Na origem do documentário, um
fato bastante curioso. Em 2007, uma pilha de documentos antigos foi encontrada
por trabalhadores rurais em uma casa abandonada no meio de um canavial no
município de Jaborandi, interior de São Paulo. Um dos trabalhadores, que também
era estudante de História, reconheceu de imediato a relevância histórica dos
documentos. Tratava-se de material do DOPS (Delegacia de Ordem Política e
Social), um dos principais organismos de repressão política da Ditadura.
“Posteriormente, o Cleiton,
estudante de História, voltou à casa abandonada no canavial juntamente com um
professor de sua faculdade e eles recolheram todos os documentos que estavam
espalhados por lá. Tudo foi digitalizado e entregue ao Arquivo Público do
estado”, relembra Escrivão. Descobriu-se depois que a casa era de Tacito
Pinheiro Machado, um ex-delegado do DOPS.
Os documentos foram analisados
por membros do Instituto Práxis de Educação e Cultura, baseado em Franca-SP.
Entre eles, estava Tito Bellini, o professor de história que coletou os
documentos em primeira mão, e que decidiu encabeçar o projeto para a realização
de um documentário.
“O Tito inscreveu um projeto
para um edital de Mídias Livres do Ministério da Cultura em 2010. Em 2011 o
projeto foi aceito, e o Minc liberou 100 mil reais pra que fizéssemos, além do
documentário, seis boletins informativos, um livro e o site.”

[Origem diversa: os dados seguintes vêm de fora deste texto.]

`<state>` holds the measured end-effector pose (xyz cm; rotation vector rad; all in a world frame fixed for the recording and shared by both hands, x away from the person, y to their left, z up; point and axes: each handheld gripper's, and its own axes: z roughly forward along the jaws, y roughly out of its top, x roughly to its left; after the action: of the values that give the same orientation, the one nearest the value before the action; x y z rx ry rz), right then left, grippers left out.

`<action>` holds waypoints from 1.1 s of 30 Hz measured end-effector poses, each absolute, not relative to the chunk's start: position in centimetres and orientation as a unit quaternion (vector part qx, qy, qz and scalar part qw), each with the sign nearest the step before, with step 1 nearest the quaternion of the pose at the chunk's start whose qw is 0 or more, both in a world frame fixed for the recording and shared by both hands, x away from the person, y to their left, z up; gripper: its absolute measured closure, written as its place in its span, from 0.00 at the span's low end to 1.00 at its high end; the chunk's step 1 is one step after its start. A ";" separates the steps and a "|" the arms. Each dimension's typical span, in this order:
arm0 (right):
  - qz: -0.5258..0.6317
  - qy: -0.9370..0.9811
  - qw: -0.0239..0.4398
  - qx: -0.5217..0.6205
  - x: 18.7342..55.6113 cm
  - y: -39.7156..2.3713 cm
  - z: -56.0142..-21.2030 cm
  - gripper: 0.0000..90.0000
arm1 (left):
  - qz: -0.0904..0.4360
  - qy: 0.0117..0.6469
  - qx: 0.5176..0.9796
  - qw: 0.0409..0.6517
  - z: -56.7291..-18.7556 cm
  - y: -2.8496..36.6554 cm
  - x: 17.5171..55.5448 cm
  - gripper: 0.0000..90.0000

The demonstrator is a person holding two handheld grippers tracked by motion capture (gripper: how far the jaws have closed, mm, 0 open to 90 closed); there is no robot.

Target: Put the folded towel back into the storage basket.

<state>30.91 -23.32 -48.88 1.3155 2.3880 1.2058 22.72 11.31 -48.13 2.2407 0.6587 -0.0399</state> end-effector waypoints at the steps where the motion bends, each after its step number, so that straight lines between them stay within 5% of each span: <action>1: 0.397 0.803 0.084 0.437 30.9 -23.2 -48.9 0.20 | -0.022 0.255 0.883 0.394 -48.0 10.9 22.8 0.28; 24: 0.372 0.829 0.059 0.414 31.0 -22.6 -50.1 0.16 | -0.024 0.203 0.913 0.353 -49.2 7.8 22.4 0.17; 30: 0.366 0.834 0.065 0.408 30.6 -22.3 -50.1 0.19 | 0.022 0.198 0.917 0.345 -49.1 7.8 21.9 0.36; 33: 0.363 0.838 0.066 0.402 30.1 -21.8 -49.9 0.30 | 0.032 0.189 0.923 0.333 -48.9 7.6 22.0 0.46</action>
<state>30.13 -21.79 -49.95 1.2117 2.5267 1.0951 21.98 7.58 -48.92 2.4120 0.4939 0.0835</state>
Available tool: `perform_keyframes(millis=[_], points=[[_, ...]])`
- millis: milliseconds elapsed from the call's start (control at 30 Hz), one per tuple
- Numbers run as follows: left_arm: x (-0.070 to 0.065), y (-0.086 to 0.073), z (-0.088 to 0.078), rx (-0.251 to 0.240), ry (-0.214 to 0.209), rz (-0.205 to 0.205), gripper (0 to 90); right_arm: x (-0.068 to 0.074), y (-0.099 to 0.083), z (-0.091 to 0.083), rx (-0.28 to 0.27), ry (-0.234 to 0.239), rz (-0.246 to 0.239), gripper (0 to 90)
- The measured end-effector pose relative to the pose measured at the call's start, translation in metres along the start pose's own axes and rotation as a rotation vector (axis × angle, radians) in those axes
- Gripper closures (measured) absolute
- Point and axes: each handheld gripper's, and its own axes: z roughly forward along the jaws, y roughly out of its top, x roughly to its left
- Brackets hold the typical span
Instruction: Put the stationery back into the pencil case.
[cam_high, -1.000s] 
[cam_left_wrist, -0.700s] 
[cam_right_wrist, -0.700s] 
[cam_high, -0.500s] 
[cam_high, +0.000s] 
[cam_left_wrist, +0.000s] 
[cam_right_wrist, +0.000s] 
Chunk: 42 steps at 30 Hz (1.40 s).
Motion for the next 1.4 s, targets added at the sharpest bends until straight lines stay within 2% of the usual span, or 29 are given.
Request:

A pilha encontrada no canavial
trazia fichas de presos políticos, envelopes de correspondências, relatórios, e
até um “Manual de Subversão e Contra-subversão”. A maior parte das fichas dizia
respeito a dois IPMs (Inquérito Policial Militar) em particular.
O primeiro é o IPM 114/69, que
tratava da atuação das Forças Armadas da Libertação Nacional (FALN), guerrilha
criada em meados de 1967 por dissidentes do PCB (Partido Comunista Brasileiro)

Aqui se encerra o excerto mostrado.